La maggior parte delle volte facciamo la spesa di corsa, senza guardare con attenzione i prodotti che compriamo, senza leggere le etichette e alla fine senza fare una seria valutazione critica del nostro acquisto. Eppure si potrebbe vivere la spesa al supermercato anche come un momento di condivisione con i bambini, nonché come un'occasione per trasmettergli delle preziose informazioni circa il valore del denaro, la qualità di ciò che mangiano ogni giorno, l'importanza di saper scegliere e distinguere, ad esempio, la frutta e la verdura di stagione.
In altre parole, affrontare l'appuntamento con la spesa in un'ottica diversa, ritagliandosi per l'occasione un'ora invece che i risicati venti minuti di fretta forse contribuirà anche a stemperare lo stress causato dai bambini, che notoriamente non aiutano a gestire le situazioni di tensione.
In questo senso può essere utile coinvolgere direttamente i bambini nella spesa, insegnando loro a riconoscere una mela che va acquistata da una che va lasciata sul banco, oppure per raccontargli cosa sono le lenticchie o, infine, per aiutarli a orientarsi nella scelta di una confezione di formaggini (magari operata in base al prezzo, alla qualità e alla fedeltà al prodotto) di fronte a un intero scaffale pieno di formaggini di ogni prezzo e tipo.
Una volta che avranno fatte proprie le nozioni di base si può stilare una piccola lista della spesa che elenchi i prodotti che saranno gli stessi bambini a dover scegliere. In questo modo verranno responsabilizzati per un'azione che viene delegata loro.
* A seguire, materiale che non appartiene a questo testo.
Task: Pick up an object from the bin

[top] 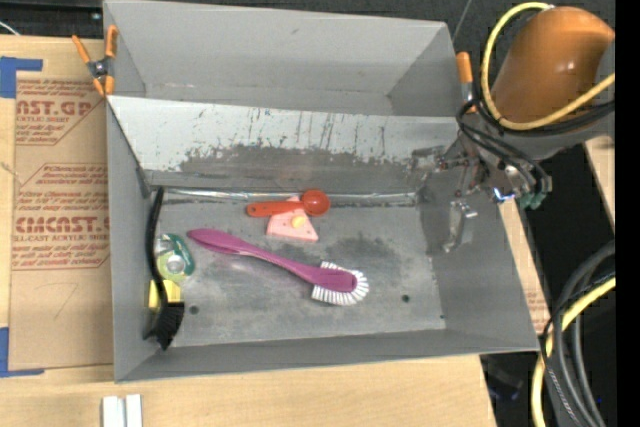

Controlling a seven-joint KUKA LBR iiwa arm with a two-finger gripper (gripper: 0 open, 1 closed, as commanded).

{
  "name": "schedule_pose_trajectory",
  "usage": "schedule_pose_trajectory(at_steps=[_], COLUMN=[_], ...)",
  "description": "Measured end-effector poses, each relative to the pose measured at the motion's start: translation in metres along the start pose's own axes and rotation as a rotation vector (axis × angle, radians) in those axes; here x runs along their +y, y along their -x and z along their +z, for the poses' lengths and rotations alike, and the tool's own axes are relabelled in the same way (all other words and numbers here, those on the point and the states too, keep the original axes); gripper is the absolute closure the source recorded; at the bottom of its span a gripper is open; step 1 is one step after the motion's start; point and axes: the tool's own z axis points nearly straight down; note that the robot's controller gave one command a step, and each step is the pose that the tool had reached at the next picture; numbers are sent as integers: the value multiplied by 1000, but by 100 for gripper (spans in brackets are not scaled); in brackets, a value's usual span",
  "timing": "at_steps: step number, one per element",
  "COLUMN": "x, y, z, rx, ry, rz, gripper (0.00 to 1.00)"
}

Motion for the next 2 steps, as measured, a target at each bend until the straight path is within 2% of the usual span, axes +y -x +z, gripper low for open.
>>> schedule_pose_trajectory(at_steps=[1,2], x=[-3,6], y=[-12,-4], z=[2,-31], rx=[21,4], ry=[9,-4], rz=[-15,-102], gripper=[0,0])
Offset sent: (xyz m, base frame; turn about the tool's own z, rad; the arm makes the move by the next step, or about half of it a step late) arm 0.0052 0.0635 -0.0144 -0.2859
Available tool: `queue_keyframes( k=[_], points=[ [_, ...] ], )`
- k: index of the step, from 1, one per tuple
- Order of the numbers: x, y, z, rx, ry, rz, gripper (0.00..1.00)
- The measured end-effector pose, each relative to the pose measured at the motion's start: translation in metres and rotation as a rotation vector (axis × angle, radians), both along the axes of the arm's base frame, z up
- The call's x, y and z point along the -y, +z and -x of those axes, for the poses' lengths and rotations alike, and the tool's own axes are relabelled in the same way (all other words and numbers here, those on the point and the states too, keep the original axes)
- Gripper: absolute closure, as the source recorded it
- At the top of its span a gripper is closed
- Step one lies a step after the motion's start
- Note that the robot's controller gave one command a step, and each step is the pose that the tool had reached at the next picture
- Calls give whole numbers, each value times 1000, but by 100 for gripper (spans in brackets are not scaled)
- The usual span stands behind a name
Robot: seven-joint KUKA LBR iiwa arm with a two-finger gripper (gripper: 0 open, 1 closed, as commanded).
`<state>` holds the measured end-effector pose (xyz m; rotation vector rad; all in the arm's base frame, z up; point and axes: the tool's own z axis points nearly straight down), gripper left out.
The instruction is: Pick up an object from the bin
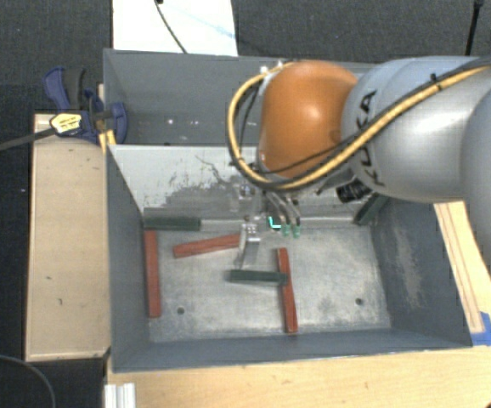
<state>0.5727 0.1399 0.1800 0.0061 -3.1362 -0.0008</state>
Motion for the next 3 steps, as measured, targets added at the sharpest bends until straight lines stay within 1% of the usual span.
queue_keyframes(
  k=[1, 2, 3],
  points=[
    [27, -113, -2, 0, -9, -1, 0],
    [25, -105, -6, 15, -13, -4, 100],
    [28, 89, -3, 18, 54, -2, 100]
  ],
)
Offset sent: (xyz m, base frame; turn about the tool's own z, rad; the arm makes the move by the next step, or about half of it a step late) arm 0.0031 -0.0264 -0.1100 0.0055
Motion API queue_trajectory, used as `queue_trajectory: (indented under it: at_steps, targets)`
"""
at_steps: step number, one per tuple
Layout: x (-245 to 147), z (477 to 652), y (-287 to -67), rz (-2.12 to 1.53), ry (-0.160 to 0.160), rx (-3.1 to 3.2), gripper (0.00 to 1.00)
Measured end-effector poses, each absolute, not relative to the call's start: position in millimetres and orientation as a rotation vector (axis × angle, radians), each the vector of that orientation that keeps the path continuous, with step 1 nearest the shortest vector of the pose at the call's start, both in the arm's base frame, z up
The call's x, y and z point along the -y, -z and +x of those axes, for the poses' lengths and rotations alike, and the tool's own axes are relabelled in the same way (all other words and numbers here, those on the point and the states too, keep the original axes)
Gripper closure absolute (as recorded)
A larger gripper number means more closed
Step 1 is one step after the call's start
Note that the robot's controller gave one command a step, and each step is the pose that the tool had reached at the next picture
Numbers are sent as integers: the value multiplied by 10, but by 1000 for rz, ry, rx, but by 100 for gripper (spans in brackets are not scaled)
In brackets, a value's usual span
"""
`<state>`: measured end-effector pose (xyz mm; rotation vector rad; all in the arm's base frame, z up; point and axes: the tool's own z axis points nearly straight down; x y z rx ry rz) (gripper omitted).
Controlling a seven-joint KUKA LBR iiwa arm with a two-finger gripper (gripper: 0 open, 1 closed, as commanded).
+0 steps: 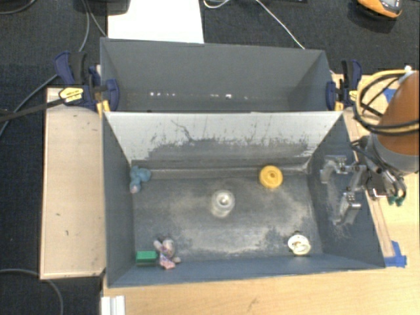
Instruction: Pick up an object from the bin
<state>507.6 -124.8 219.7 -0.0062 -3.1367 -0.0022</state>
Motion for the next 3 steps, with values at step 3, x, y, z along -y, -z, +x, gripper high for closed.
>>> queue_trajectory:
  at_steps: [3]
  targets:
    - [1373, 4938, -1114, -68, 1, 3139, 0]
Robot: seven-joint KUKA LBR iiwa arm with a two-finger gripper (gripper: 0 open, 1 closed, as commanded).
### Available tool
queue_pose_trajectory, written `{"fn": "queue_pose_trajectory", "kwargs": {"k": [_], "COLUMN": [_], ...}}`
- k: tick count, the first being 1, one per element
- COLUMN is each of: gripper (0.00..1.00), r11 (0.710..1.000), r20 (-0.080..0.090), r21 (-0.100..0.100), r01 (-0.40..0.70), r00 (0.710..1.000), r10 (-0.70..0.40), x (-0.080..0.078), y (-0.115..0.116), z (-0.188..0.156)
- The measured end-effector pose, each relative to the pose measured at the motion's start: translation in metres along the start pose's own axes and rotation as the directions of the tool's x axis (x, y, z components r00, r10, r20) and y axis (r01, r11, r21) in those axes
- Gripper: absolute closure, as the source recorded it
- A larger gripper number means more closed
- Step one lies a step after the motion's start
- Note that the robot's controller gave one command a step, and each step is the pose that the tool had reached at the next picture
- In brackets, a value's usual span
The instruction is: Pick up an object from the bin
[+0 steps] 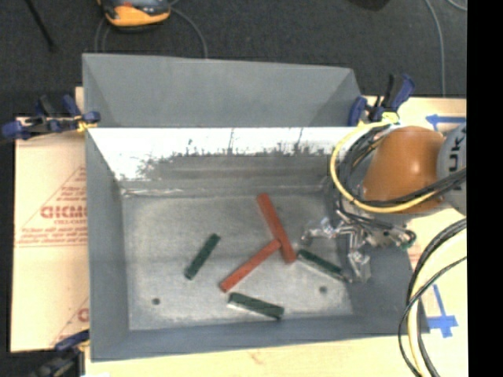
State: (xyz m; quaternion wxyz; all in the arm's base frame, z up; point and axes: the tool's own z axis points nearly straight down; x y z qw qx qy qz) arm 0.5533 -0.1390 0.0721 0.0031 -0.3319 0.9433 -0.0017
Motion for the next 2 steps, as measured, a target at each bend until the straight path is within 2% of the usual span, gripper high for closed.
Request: {"fn": "queue_pose_trajectory", "kwargs": {"k": [1, 2], "gripper": [1.0, 1.0], "r11": [0.943, 0.943], "r20": [0.0, 0.0], "r21": [-0.002, -0.002], "r01": [0.333, 0.334], "r00": [0.943, 0.943], "r10": [-0.333, -0.334], "x": [-0.0012, -0.0011], "y": [0.0623, 0.0623], "z": [0.0, 0.0]}}
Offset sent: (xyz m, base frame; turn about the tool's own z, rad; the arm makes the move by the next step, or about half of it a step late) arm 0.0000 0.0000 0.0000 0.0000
Tuttavia per garantire lo svolgimento della spesa nella maggiore serenità possibile è meglio fissare alcune regole che vanno condivise e scritte insieme prima di andare al supermercato: - non è permesso correre nel supermercato; - il bambini deve restare sempre vicino ai genitori e non può allontanarsi; - vanno comprati soltanto i prodotti scritti su una lista, ma il bambino può inserire nella lista della spesa due prodotti a sua scelta e così via…
Forse non sapevi… Secondo un interessante studio condotto dall'Università del Minnesota, i bambini che vengono coinvolti nella spesa possono trarre giovamento da questa attività e viverla proprio come esercizio di mente e corpo, allenando: le abilità matematico-logiche: "metti cinque mele nel sacchetto per favore?" "prendi il tipo di fagioli più grandi tra questi sullo scaffale?"; i cinque sensi: "tocca questa mela, è matura o acerba?" "prendi due mele rosse, tre pere verdi e qualche peperone giallo?"; la capacità di osservazione: "prendi i nostri cereali dallo scaffale?"
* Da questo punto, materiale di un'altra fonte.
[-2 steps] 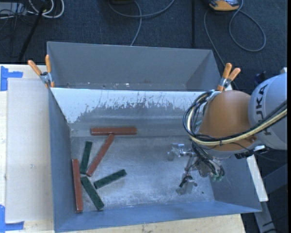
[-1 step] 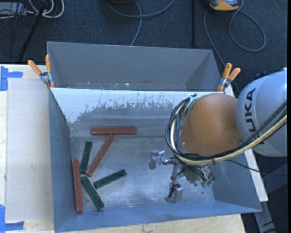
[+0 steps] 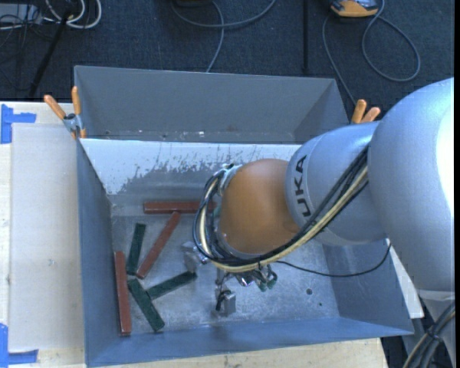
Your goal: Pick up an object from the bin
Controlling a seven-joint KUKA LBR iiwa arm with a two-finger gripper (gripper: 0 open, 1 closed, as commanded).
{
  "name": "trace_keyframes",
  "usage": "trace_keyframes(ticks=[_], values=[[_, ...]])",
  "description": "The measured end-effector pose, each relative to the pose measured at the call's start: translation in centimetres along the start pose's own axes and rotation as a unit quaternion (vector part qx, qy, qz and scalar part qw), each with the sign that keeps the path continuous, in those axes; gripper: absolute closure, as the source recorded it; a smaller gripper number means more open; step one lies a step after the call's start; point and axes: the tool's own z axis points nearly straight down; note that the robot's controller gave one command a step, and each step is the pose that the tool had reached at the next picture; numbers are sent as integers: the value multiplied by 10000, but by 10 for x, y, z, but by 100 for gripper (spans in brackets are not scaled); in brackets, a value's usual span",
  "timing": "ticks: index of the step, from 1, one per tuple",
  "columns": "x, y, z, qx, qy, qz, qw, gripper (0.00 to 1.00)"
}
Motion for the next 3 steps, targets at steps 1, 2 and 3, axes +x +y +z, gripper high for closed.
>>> trace_keyframes(ticks=[1,2,3], values=[[-57,58,-2,22,29,1184,9930,0],[-58,59,-2,10,8,1173,9931,100],[-104,82,-2,13,3,1187,9929,100]])
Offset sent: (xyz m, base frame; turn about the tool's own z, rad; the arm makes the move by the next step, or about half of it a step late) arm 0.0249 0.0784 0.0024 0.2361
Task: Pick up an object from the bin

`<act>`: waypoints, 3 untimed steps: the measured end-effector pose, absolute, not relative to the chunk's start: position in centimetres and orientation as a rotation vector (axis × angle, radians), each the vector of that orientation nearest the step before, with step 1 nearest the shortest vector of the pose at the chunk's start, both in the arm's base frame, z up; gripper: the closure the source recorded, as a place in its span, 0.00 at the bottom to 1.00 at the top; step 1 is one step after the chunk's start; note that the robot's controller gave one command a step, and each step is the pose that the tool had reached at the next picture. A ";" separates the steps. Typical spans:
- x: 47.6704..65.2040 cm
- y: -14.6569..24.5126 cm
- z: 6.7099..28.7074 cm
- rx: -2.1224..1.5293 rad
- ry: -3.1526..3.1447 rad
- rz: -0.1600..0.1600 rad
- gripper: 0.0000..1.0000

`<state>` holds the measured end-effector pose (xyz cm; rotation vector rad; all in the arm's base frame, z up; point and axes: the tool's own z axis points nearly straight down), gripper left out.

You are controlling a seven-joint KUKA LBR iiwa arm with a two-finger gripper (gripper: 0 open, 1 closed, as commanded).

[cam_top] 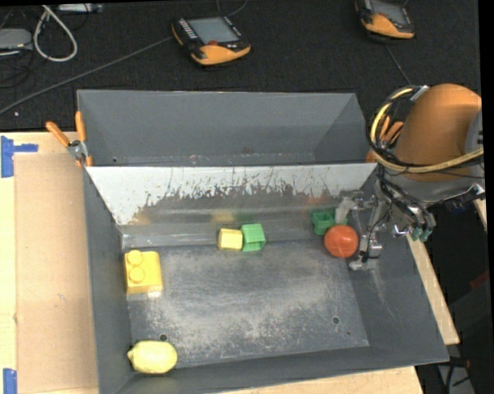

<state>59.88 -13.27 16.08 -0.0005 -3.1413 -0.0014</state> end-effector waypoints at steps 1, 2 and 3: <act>61.4 -14.1 10.6 -0.153 -3.139 -0.002 0.00; 61.1 -12.1 7.4 -0.052 -3.151 0.005 0.00; 60.7 -13.0 14.9 -0.148 -3.139 -0.002 0.00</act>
Offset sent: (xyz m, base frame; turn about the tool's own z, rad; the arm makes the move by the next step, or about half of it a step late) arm 0.0108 0.0165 -0.0908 0.0282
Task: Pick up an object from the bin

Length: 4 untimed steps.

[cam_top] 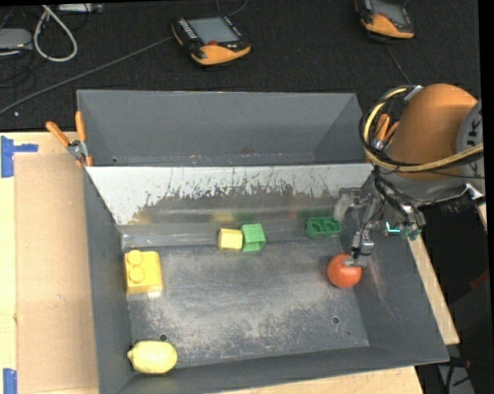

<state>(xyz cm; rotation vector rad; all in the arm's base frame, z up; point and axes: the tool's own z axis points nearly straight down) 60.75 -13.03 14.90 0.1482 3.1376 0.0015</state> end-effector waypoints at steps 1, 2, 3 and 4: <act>60.8 -13.8 18.6 0.190 3.128 -0.002 0.00; 59.9 -14.4 15.6 0.353 3.114 0.001 0.00; 56.7 -13.0 13.2 0.184 3.134 0.000 0.00; 55.5 -14.2 11.2 -0.116 3.139 0.002 0.00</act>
Offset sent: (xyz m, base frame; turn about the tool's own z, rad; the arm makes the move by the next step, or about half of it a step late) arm -0.0189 -0.0226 -0.0222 0.2232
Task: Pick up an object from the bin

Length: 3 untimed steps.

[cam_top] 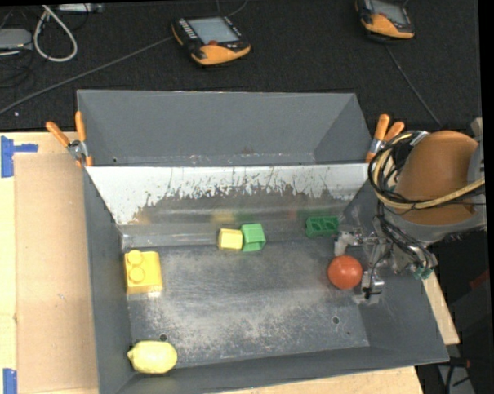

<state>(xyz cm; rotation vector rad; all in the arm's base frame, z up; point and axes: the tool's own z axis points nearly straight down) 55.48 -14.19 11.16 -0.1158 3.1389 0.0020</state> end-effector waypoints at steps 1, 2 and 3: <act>55.3 -14.2 9.2 0.327 3.127 0.005 0.00; 54.9 -15.4 9.1 0.146 3.141 0.004 0.00; 54.4 -15.4 10.0 0.249 3.135 0.006 0.00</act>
Offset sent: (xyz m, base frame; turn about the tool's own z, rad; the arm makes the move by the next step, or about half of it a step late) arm -0.0058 -0.0123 -0.0199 0.1669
Forse non sapevi… Mentre fanno la spesa al supermercato mamma e papà dovrebbero preoccuparsi di un nuovo tipo di "sinistro": gli incidenti col carrello della spesa che porta un 'piccolo passeggero' a bordo, infatti, sono molto più frequenti di quanto si pensi. I genitori non devono distrarsi un attimo perché tutto succede in modo fulmineo: il bimbo seduto sul carrello viene attratto da qualche scatola colorata su uno scaffale mentre mamma o papà stanno decidendo poco distanti l'acquisto di un prodotto ed ecco che, protendendosi per acciuffare l'oggetto del desiderio, il bimbo cade rovinosamente dal carrello. Per evitare questi incidenti è preferibile far sedere il bambino nei carrelli con una seduta bassa, ovvero quelli a forma di macchinina, in modo tale che il bambino può giocare al suo interno ed i genitori possono distrarsi qualche secondo per fare acquisti senza dover preoccuparsi che il bambino cada per terra.